- [Problem]:
How many lines in the records below contain the word "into"? Answer with the number alone.

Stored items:
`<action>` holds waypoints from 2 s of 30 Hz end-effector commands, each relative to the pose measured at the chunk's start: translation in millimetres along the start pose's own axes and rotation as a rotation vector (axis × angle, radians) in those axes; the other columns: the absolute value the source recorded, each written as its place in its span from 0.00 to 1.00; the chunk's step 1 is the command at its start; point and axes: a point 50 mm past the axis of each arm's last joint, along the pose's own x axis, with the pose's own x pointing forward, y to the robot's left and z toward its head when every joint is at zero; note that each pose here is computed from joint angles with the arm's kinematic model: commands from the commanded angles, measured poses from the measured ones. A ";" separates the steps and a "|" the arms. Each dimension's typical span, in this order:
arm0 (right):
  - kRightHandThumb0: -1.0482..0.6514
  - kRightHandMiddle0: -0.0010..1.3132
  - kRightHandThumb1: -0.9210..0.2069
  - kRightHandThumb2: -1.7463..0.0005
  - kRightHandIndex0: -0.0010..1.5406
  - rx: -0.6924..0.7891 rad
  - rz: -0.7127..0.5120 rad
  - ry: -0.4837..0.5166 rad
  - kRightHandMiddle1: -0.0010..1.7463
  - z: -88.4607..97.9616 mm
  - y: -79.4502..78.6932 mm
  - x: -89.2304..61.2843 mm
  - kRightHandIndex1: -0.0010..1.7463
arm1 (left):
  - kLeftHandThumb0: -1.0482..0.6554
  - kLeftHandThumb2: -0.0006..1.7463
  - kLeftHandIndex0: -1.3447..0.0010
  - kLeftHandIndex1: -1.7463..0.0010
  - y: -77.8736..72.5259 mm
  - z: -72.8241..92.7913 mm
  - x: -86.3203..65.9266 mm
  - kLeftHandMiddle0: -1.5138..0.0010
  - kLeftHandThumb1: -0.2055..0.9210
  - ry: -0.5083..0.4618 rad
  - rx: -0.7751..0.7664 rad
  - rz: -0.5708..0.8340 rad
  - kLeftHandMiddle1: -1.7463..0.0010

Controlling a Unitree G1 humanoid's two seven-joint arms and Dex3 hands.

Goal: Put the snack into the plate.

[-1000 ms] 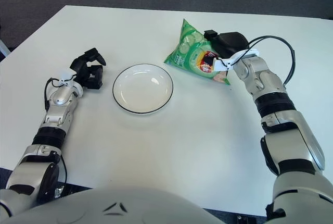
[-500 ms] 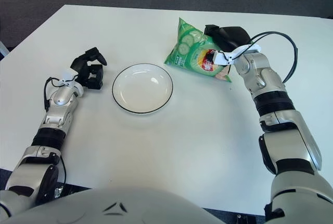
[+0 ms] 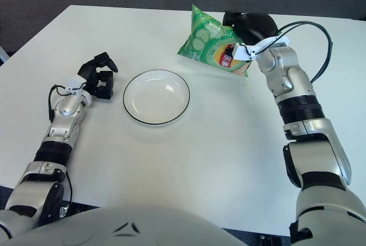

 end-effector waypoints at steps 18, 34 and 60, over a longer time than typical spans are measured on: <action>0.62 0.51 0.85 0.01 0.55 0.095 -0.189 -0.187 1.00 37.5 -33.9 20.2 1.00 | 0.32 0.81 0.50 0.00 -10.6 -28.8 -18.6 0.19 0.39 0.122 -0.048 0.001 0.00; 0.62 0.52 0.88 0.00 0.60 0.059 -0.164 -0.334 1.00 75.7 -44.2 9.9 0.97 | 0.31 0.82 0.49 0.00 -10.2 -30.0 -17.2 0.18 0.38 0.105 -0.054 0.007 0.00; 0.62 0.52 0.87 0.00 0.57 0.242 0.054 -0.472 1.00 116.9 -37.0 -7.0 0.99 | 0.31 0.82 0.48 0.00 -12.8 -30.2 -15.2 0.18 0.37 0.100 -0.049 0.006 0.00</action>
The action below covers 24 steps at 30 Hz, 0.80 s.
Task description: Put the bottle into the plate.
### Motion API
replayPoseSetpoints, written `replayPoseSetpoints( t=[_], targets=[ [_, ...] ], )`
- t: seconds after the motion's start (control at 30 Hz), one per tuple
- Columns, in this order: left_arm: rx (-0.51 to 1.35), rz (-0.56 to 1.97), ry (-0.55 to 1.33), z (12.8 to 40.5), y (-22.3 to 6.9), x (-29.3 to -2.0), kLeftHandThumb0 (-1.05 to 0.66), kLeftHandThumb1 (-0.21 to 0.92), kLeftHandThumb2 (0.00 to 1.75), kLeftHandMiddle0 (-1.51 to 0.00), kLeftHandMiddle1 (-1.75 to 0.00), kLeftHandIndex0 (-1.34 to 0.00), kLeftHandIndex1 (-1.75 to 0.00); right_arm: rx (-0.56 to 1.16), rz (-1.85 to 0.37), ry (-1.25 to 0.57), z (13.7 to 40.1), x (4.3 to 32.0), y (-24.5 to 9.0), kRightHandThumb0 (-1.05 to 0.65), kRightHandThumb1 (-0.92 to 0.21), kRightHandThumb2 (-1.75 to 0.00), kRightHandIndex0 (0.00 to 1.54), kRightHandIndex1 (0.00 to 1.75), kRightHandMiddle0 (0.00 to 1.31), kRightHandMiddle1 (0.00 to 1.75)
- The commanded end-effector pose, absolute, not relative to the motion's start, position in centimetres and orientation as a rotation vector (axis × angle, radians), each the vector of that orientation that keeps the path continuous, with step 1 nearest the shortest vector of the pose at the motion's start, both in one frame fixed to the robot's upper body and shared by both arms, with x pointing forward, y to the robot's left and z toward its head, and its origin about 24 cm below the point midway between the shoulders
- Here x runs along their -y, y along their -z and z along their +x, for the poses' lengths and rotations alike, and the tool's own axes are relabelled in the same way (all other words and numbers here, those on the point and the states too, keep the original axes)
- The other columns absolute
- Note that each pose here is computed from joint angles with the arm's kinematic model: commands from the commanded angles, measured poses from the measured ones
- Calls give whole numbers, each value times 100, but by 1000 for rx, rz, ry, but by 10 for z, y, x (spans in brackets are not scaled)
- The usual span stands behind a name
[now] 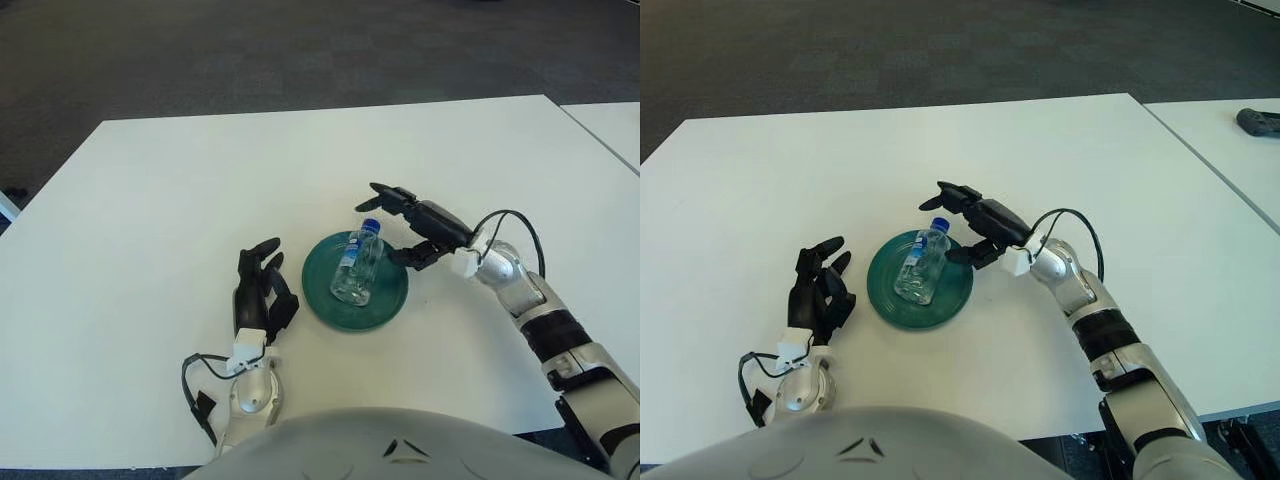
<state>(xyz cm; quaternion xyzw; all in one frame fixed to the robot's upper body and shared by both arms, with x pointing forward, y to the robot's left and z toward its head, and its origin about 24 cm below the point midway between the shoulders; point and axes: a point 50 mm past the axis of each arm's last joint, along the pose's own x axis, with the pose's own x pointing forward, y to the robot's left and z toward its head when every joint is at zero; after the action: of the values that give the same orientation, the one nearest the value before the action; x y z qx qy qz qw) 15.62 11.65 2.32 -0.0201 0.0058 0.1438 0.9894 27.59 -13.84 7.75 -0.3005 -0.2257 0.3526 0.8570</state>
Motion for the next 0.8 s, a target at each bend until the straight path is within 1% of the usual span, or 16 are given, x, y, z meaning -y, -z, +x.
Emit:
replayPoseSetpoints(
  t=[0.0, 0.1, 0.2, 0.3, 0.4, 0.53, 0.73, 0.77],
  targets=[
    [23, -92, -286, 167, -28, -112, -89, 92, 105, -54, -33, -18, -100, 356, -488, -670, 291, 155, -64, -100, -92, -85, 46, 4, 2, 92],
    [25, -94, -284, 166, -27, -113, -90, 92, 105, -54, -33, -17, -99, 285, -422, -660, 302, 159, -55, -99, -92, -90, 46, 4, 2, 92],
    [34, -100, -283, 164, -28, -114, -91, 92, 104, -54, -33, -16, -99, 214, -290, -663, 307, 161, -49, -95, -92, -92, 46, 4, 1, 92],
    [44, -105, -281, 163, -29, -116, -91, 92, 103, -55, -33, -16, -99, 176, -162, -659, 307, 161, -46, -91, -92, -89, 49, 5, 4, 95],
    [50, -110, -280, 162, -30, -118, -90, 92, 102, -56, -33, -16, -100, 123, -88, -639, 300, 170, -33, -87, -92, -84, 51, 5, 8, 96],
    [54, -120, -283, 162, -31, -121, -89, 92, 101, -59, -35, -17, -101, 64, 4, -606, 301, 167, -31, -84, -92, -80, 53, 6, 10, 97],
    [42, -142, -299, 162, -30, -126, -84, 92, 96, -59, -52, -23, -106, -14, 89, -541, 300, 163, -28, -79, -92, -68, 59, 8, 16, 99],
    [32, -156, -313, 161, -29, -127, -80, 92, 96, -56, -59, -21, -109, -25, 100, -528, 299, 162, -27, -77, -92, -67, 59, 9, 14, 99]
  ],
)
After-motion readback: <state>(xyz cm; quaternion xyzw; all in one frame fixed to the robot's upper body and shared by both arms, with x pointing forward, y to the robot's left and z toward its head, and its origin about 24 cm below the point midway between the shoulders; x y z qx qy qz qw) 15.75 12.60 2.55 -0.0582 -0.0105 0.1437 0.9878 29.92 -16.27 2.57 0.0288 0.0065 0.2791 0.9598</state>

- [Solution to this problem]:
2